China Cancels U.S. Pork Order; Trade War Drags On

Export Sales May 3-9 051719

It came as no surprise to many, but Chinese buyers dropped orders for 3,247 metric tons of U.S. pork, the biggest cancellation in more than a year, according to USDA data released Thursday. 

The cancellation took place the week of May 9, the same week that U.S. President Donald Trump announced increases on tariffs against Chinese goods. Reuters reported that this is a blow to the $6.5 billion export market for American pork, vital to the U.S. meat industry.

Before the trade war, China and Hong Kong combined were the second largest export market for U.S. pork. Unfortunately, the trade war and China’s tariffs against U.S. pork have resulted in a slowing of China’s willingness to load up on the meat, industry experts said. 

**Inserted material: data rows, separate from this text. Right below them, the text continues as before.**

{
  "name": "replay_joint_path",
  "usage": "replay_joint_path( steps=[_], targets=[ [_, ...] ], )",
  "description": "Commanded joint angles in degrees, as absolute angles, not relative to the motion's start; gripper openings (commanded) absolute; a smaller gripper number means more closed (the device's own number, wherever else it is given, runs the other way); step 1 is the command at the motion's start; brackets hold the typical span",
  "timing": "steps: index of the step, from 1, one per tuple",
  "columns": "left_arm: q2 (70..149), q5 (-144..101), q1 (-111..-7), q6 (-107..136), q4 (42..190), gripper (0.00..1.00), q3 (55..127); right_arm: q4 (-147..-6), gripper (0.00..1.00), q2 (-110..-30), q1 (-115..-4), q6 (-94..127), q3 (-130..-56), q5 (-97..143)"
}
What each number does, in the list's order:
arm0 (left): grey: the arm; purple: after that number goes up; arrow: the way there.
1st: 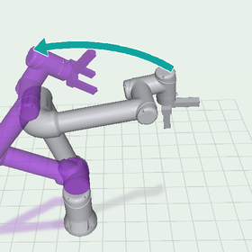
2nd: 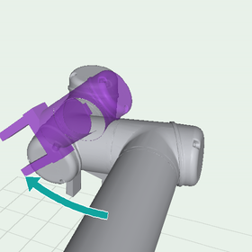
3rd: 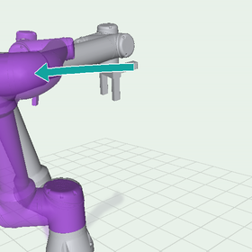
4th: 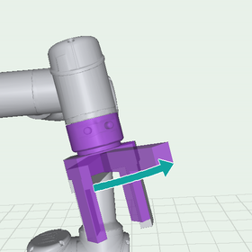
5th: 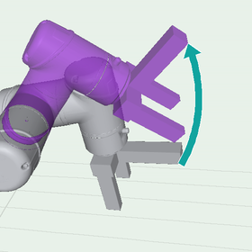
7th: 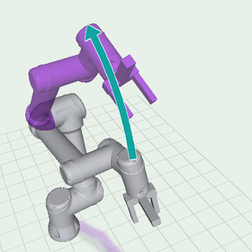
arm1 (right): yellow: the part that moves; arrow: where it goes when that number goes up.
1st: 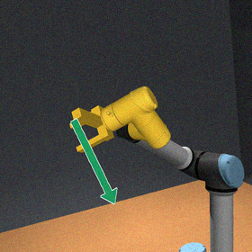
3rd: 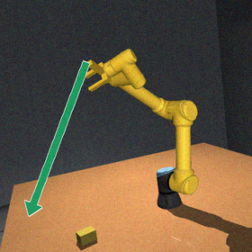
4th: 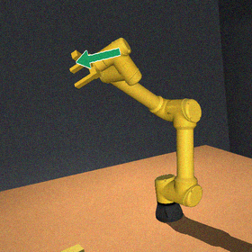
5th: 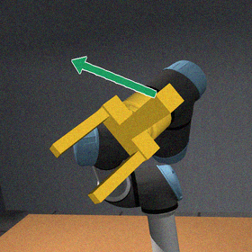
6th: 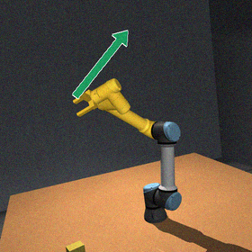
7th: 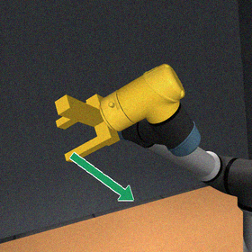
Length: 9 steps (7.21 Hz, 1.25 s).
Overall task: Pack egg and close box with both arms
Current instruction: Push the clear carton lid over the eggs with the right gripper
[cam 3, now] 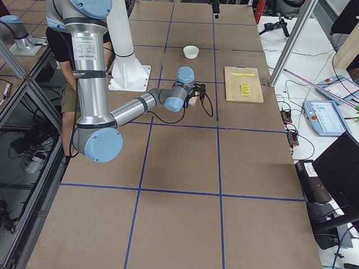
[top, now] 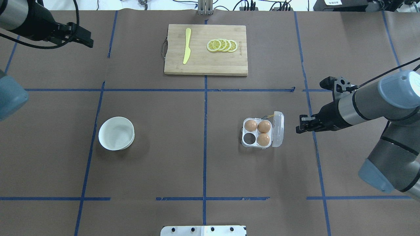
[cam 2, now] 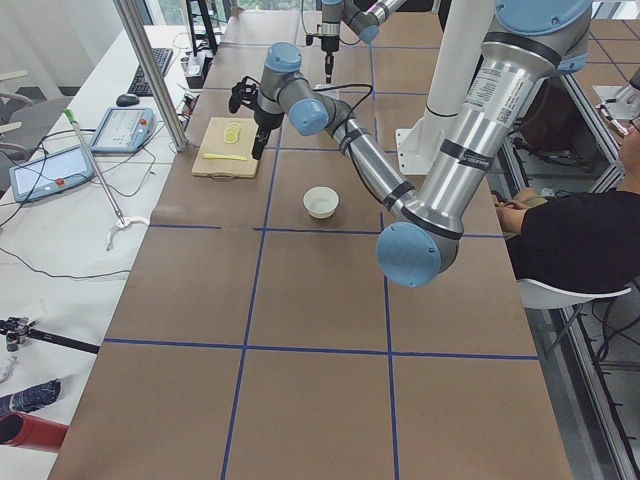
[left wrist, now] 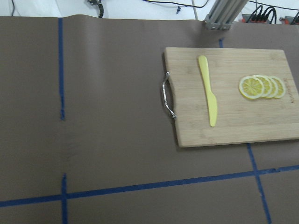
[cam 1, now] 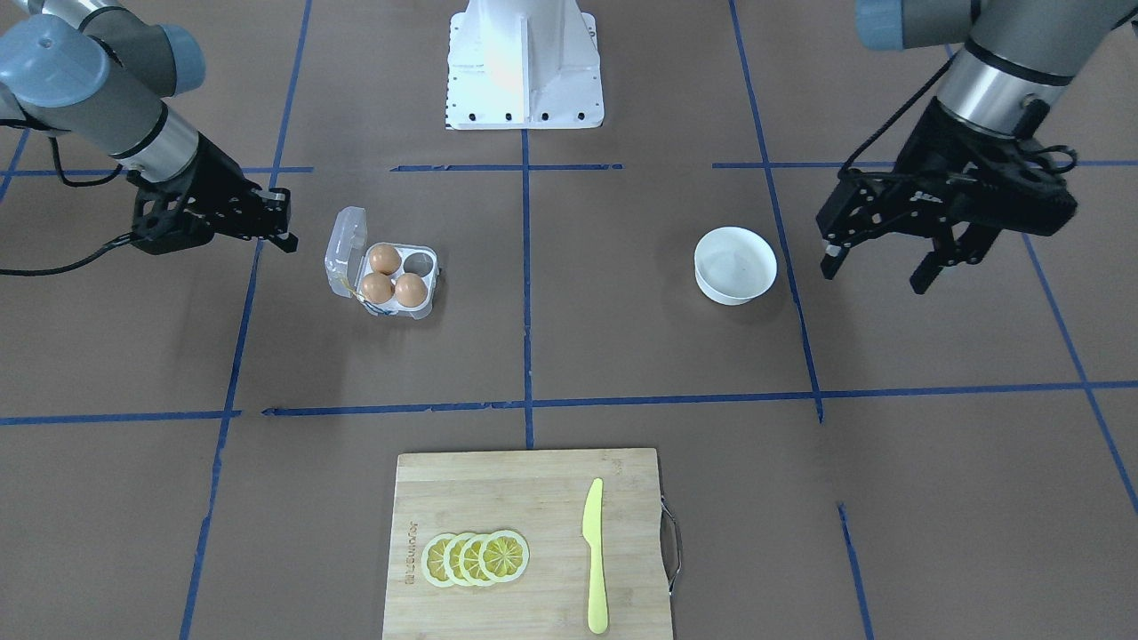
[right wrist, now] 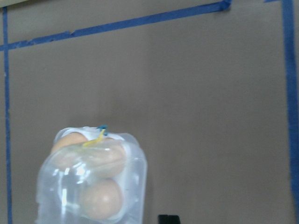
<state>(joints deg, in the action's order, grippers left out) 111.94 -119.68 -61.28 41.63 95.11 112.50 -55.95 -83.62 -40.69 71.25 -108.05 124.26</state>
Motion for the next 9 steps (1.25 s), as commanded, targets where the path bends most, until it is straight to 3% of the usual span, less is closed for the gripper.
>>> replay_joint_path(
  steps=[1,4,5,6,7,9],
  targets=[
    [106.98,-122.67,-65.37,31.33,95.45,1.0,111.63,-65.33,0.0,-73.45,-37.1,71.37,-107.67,122.09],
    [103.82,-124.44,-69.42,24.9,95.54,1.0,110.92,-75.65,0.0,-61.99,-34.45,72.24,-106.08,118.39],
    [102.84,-124.45,-71.61,20.44,95.54,1.0,109.09,-78.72,0.11,-59.87,-34.45,72.33,-106.43,118.3],
    [101.09,-124.54,-73.37,16.3,95.54,1.0,107.85,-80.84,0.94,-59.51,-35.93,73.55,-107.04,116.65],
    [99.33,-124.54,-74.78,14.08,95.54,1.0,107.41,-84.86,1.0,-59.85,-38.99,73.22,-107.4,116.63],
    [97.3,-124.54,-77.16,10.65,95.54,1.0,106.62,-92.68,1.0,-60.81,-46.72,66.23,-108.36,118.73]
  ],
)
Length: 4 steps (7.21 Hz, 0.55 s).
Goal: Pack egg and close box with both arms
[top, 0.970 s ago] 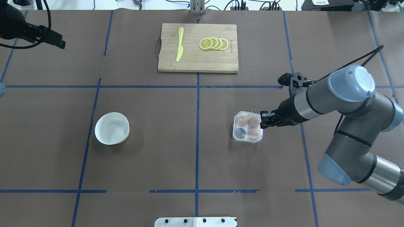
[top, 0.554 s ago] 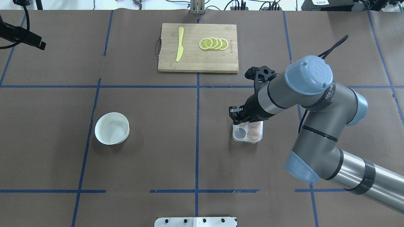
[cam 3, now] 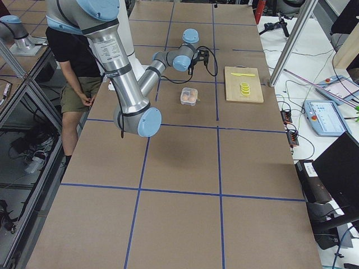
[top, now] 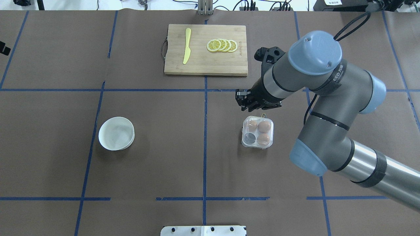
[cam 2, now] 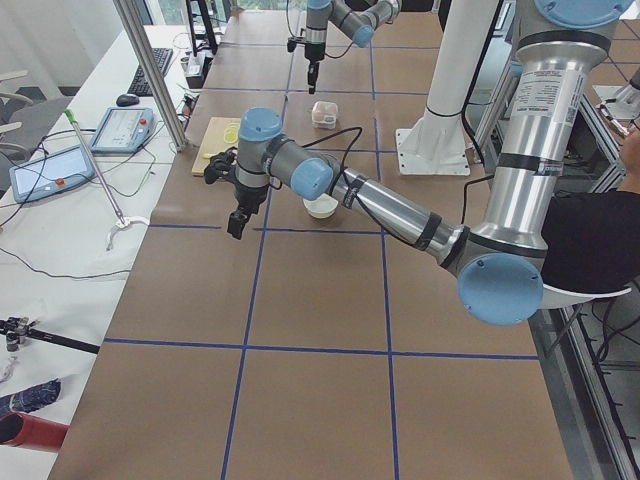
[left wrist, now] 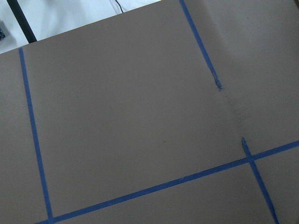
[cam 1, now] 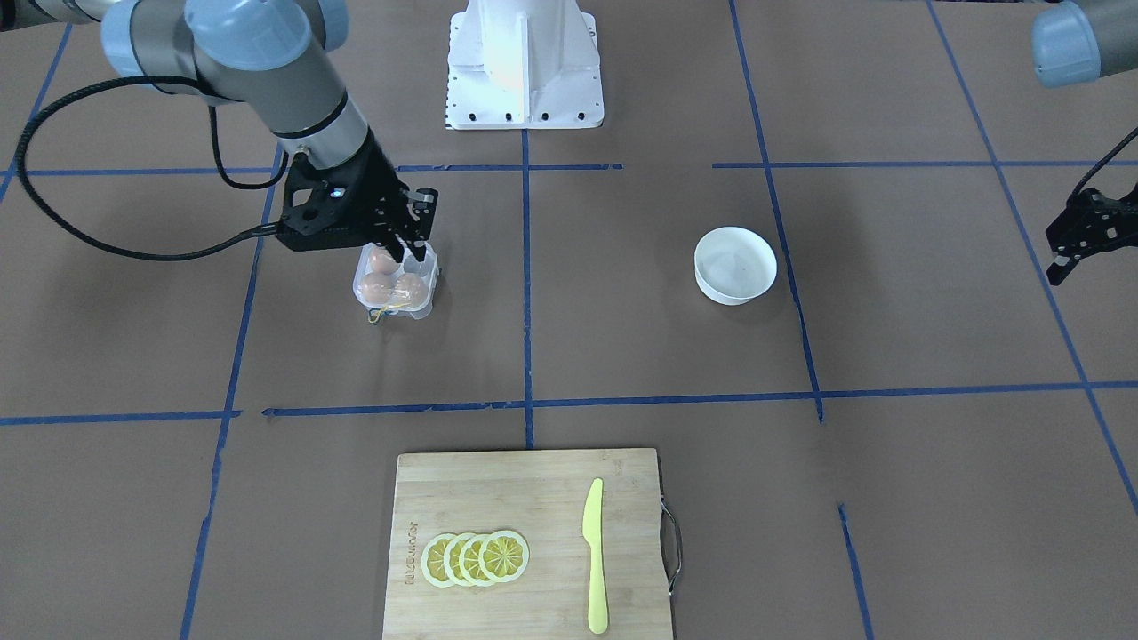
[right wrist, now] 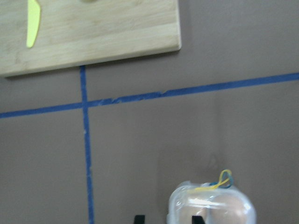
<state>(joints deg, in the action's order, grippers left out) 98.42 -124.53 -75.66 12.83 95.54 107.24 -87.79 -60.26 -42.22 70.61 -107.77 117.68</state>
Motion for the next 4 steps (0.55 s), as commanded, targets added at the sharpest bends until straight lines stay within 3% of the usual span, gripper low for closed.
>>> replay_joint_path(
  steps=[1,4],
  targets=[
    [97.03,-124.63,-78.82,7.59,95.62,1.0,104.78,-96.03,1.0,-64.13,-50.76,57.39,-109.67,118.83],
    [96.86,-130.42,-85.25,-0.05,94.75,1.0,95.47,-101.34,1.0,-79.66,-73.39,21.72,-108.3,130.92]
  ],
)
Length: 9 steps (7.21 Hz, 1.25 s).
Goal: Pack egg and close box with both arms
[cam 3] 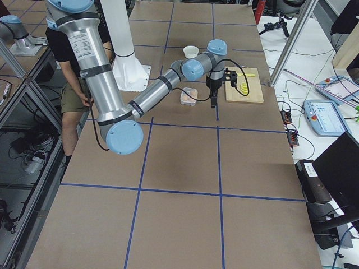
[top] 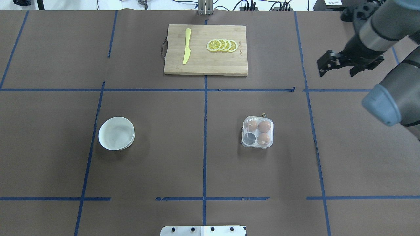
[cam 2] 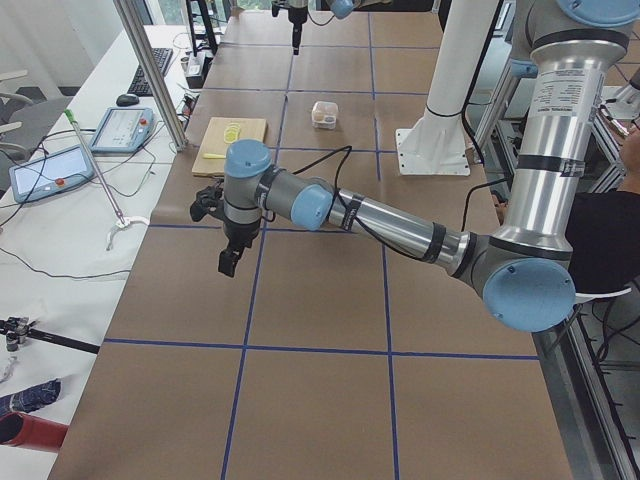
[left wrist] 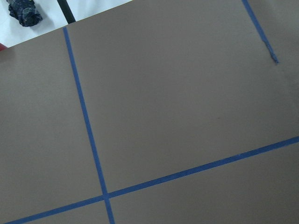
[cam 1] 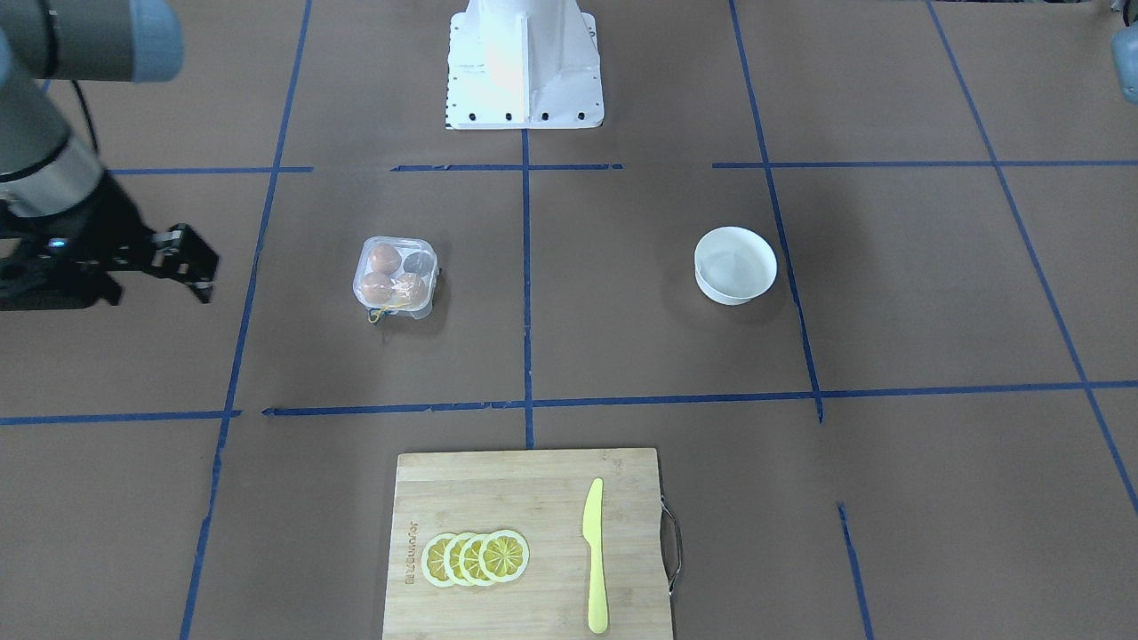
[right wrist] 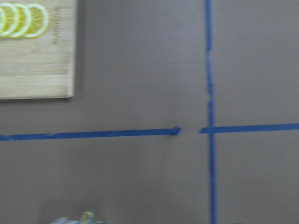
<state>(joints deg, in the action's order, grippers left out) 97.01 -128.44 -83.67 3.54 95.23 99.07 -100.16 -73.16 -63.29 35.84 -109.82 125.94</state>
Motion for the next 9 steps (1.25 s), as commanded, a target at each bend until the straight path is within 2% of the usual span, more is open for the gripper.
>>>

There’s no question the U.S. farm sector has taken a hard hit by the trade war. The U.S. pork industry has been banking on increased U.S. pork purchases from China as the country is looking at an expected deficit of up to 16 million metric tons by the end of 2019 due to massive losses from the deadly African swine fever (ASF) virus that impacts pigs, but is not harmful to humans or pose any food safety risks.

“China will need to expand its production of other proteins and ratchet up imports in an effort to fill the gap,” says Christine McCracken, RaboResearch senior animal protein analyst.

China previously canceled sales of 53 metric tons in the week ended Feb. 28, sales of 999 metric tons in the week ended March 21, and 214 metric tons in the week ended April 18, according to USDA data.

The cancellation news on Thursday weighed on the lean hog futures market, Reuters reported.

“It’s just disappointing that this trade war could drag on for months and that means more tariffs on pork,” says Dennis Smith, commodity broker with Archer Financial Services. “This should not be happening. We should be selling a lot of pork to China, because of ASF.”

ASF’s devastation of China’s pork supply is boosting prices and sparking demand for shipments of meat from abroad. Australian beef exports to China could hit a new record this year, says Pro Farmer analyst Jim Wiesemeyer. 

The China Animal Agriculture Association described ASF as a national crisis this week that needs more government assistance.